__Activity__
Please restate word for word the lines of the entries below from the one with "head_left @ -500" to the one with "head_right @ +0", inclusive, and leave out every picture.

__Saved entries__
=====

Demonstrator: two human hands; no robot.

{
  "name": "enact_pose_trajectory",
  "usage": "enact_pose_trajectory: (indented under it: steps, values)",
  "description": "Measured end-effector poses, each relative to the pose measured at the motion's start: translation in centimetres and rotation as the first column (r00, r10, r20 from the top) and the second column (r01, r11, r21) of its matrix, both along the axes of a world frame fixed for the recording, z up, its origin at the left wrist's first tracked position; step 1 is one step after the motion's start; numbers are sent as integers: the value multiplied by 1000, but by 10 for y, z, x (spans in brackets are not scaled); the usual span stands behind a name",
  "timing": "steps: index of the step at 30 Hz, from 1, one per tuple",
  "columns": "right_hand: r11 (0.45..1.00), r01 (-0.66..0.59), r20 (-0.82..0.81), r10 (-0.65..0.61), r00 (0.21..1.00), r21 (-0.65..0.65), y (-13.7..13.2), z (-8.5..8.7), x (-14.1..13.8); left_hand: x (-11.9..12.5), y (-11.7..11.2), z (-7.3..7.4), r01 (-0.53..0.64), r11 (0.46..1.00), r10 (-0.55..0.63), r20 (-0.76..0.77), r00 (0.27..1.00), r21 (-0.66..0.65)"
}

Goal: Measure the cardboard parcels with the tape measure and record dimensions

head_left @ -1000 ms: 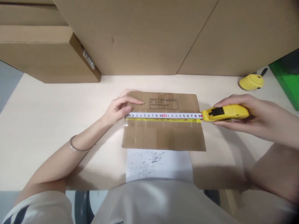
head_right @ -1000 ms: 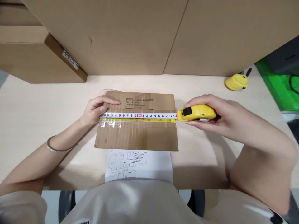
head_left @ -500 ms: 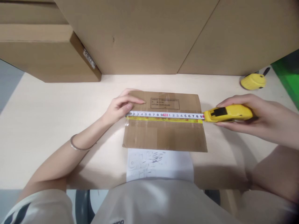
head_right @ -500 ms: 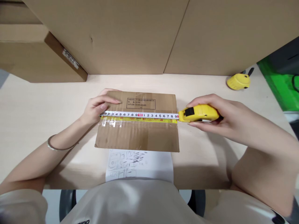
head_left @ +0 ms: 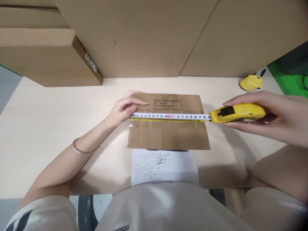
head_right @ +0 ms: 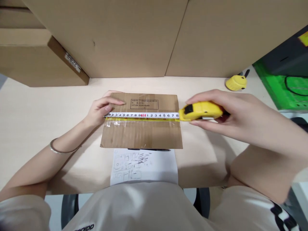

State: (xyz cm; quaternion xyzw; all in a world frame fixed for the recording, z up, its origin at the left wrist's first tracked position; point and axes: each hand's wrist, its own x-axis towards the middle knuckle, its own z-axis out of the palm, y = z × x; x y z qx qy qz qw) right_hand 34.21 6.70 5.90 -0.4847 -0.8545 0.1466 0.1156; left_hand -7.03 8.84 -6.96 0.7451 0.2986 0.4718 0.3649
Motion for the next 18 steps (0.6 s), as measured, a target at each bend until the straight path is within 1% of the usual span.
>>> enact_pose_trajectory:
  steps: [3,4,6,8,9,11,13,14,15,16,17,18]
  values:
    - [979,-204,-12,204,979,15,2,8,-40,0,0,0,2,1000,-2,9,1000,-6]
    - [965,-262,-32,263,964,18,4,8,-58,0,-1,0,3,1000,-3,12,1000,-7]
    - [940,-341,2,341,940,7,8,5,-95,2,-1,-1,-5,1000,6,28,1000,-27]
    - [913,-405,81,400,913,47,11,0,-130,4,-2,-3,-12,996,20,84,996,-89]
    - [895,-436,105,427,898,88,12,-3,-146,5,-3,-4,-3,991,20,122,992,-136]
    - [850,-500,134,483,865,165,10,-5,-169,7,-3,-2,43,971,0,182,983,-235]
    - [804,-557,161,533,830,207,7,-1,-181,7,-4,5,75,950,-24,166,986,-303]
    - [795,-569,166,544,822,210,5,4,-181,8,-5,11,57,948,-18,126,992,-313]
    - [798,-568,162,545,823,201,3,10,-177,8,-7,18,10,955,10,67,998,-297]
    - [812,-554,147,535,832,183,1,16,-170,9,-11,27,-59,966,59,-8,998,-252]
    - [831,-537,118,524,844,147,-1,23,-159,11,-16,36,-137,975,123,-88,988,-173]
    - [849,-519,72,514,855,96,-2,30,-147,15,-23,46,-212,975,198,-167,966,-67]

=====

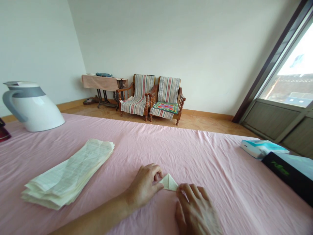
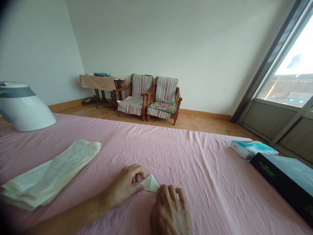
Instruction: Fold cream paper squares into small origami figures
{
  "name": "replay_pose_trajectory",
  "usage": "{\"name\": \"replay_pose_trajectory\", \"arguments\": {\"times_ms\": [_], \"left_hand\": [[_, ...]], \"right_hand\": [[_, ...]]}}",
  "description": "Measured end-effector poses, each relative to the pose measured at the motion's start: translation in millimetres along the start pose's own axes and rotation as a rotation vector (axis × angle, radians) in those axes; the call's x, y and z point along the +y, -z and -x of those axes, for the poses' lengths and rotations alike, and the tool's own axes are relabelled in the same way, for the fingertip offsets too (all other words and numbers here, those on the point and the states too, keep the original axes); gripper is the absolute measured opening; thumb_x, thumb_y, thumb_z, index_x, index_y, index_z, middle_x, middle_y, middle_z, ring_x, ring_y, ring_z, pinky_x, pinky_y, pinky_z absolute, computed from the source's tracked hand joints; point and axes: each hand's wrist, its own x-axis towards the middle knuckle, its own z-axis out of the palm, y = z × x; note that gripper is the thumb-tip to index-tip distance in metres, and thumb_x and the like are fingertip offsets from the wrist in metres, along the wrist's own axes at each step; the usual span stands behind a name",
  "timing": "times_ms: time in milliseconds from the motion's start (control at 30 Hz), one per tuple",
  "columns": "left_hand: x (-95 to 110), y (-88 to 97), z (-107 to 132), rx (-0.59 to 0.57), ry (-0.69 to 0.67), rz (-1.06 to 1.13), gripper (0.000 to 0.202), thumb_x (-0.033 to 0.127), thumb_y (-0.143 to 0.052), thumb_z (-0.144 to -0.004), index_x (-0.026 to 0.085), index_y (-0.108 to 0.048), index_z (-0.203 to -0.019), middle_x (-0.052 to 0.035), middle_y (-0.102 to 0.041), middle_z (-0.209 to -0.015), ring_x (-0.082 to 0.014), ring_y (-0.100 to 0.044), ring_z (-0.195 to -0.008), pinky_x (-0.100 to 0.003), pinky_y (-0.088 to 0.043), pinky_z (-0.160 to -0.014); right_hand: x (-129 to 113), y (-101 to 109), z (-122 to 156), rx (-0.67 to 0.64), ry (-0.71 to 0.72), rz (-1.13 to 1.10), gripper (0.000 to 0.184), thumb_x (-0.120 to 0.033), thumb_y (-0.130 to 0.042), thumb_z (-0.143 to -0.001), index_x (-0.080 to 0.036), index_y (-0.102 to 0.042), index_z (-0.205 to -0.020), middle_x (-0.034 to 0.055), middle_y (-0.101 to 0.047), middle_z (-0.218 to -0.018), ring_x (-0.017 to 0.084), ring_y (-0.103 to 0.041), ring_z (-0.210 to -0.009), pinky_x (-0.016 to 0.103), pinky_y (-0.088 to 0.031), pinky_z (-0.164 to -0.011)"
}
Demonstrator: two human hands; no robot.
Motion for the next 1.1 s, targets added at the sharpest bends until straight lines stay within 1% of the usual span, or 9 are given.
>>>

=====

__Solution to this task__
head_left @ -500 ms: 
head_right @ -500 ms: 
head_left @ +0 ms: 
head_right @ +0 ms: 

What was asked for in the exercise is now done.